Saturday, November 10, 2007

Hopkins on Global Warming

Gerard Manley Hopkins (1844-1889)
God's Grandeur
The world is charged with the grandeur of God.
It will flame out, like shining from shook foil;
It gathers to a greatness, like the ooze of oil
Crushed. Why do men then now not reck his rod?
Generations have trod, have trod, have trod;
And all is seared with trade; bleared, smeared with toil;
And wears man’s smudge and shares man’s smell: the soil
Is bare now, nor can foot feel, being shod.

And for all this, nature is never spent;
There lives the dearest freshness deep down things;
And though the last lights off the black West went
Oh, morning, at the brown brink eastward, springs—
Because the Holy Ghost over the bent
World broods with warm breast and with ah! bright wings.

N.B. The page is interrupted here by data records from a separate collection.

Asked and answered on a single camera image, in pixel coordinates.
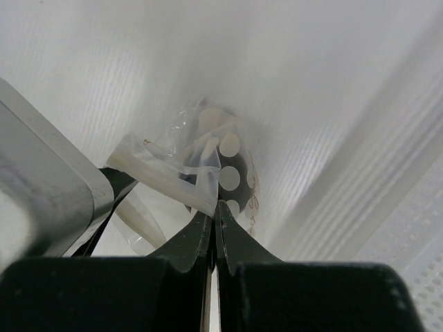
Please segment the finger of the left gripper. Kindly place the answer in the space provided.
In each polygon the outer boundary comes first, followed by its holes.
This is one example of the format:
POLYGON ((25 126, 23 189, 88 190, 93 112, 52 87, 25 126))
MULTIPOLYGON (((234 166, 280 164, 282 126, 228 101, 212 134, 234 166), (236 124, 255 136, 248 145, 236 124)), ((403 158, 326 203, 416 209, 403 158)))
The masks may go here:
POLYGON ((78 249, 71 254, 72 257, 90 257, 95 250, 105 228, 107 227, 111 217, 118 205, 123 199, 135 188, 138 181, 124 172, 120 172, 116 169, 105 167, 100 169, 110 182, 114 191, 114 203, 112 205, 111 212, 108 213, 107 218, 101 221, 97 228, 94 229, 94 233, 83 243, 78 249))

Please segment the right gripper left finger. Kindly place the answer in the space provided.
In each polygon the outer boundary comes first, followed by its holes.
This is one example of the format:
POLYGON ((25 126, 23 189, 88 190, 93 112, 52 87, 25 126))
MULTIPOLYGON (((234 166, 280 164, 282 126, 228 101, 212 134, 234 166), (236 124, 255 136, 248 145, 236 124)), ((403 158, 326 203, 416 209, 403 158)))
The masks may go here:
POLYGON ((2 331, 207 331, 212 220, 146 257, 32 258, 1 276, 2 331))

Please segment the black fake food piece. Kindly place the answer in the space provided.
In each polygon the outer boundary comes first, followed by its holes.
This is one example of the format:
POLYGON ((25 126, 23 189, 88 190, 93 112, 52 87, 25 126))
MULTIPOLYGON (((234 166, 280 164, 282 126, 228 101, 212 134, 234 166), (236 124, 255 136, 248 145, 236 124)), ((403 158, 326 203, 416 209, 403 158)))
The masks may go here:
POLYGON ((204 163, 220 167, 218 199, 226 202, 235 217, 258 209, 258 176, 237 134, 228 133, 221 140, 211 138, 187 147, 183 161, 189 167, 201 167, 204 163))

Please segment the clear zip top bag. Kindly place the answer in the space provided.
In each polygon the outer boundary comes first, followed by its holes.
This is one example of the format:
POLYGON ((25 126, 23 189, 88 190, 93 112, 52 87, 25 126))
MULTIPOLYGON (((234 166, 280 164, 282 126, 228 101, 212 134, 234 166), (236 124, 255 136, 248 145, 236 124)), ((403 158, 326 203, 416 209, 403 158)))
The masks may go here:
MULTIPOLYGON (((182 204, 190 214, 203 212, 213 216, 218 199, 219 166, 204 163, 201 167, 186 166, 183 157, 187 147, 207 139, 221 140, 235 133, 245 144, 246 155, 253 157, 244 139, 242 120, 226 108, 200 101, 191 109, 178 113, 164 137, 155 142, 130 133, 110 157, 107 166, 124 172, 138 181, 116 209, 120 233, 137 255, 147 255, 160 248, 168 238, 164 227, 155 219, 141 195, 141 188, 151 190, 182 204)), ((258 209, 243 212, 234 218, 251 235, 260 209, 260 182, 256 189, 258 209)))

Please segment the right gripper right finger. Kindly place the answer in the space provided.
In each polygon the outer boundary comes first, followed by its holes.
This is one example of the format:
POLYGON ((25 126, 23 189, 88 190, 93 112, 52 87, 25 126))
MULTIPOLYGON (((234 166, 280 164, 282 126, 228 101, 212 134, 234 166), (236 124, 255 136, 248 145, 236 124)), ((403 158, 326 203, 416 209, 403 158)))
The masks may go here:
POLYGON ((423 331, 403 279, 385 264, 285 262, 217 204, 223 331, 423 331))

I think we forget that we are in a covenantal world with a covenantal God. The same God who created the world has promised not to destroy it by Flood (cf. Gen. 8:21). Those who think we are on the verge of natural cataclysm by virtue of our industrial activities should read Hopkins' poem carefully. The first stanza begins by declaring the grandeur of God and then listing all the ways this appears not to be the case. Using words like seared and bleared, smudge and trod, Hopkins gives us every reason to doubt his opening assertion. If the poem stopped here it would be a lament of the highest order. But he then goes on to declare how what is unseen, but declared, protects the world from all the horrors mankind can unleash upon it.
This does not give us an excuse, mind you. We are given the command to take dominion over the world, not reduce it to filth and muck. It takes a clear understanding of the covenant and the gospel to understand how we can live in an industrial and commercial world, trust in the power of God to protect that world, and still be responsible for the way we treat the world God has given us.